Em sua conta oficial na rede X, ela disse que o uso dos aparelhos será expandido para todo o país "à medida que houver recursos disponíveis".
"Vamos adquirir e implantar rapidamente câmeras corporais para as forças de segurança do Departamento de Segurança Nacional em todo o país”, afirmou ela na mensagem.
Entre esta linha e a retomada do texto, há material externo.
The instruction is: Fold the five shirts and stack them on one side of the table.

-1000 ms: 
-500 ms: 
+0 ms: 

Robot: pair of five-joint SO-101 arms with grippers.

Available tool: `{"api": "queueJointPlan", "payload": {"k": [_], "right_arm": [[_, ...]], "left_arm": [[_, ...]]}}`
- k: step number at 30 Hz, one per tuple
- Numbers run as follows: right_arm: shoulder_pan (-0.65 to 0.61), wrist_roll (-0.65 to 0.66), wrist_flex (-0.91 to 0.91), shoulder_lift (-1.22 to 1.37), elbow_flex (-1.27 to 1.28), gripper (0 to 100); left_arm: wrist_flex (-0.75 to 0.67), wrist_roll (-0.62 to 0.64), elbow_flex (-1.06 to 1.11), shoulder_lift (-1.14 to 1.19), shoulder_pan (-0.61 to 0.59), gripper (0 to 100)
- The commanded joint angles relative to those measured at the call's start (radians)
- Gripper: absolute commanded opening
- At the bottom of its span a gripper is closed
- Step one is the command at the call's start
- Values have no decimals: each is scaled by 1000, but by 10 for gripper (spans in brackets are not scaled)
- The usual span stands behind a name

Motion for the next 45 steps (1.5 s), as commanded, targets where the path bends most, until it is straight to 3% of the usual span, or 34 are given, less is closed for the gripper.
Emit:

A medida representa mudança na política da Administração republicana, já que, no início de 2025, a Casa Branca havia revogado uma ordem executiva da era Joe Biden que tornava obrigatório o uso desses dispositivos.
A intensa pressão pública após a morte de dois cidadãos na cidade de Minneapolis, pelas mãos de agentes federais do ICE e da Patrulha de Fronteira dos EUA, em meio a operações contra a imigração, levou o governo a recuar nas táticas e no discurso.
O anúncio também ocorre depois que os democratas do Senado e o presidente dos EUA, Donald Trump, discutiram acordo para estender temporariamente o financiamento do Departamento de Segurança Interna (DHS) por duas semanas, enquanto parlamentares continuam negociações sobre as exigências para conter as operações do ICE.
Um estudo recente da consultoria YouGov apontou que 63% dos cidadãos desaprovam o desempenho do ICE, e uma leve maioria considera que as táticas da agência — classificadas como "agressivas demais" por 57% dos entrevistados — fazem com que as comunidades se sintam menos seguras. Esse índice chega a quase 70% entre cidadãos de origem hispânica.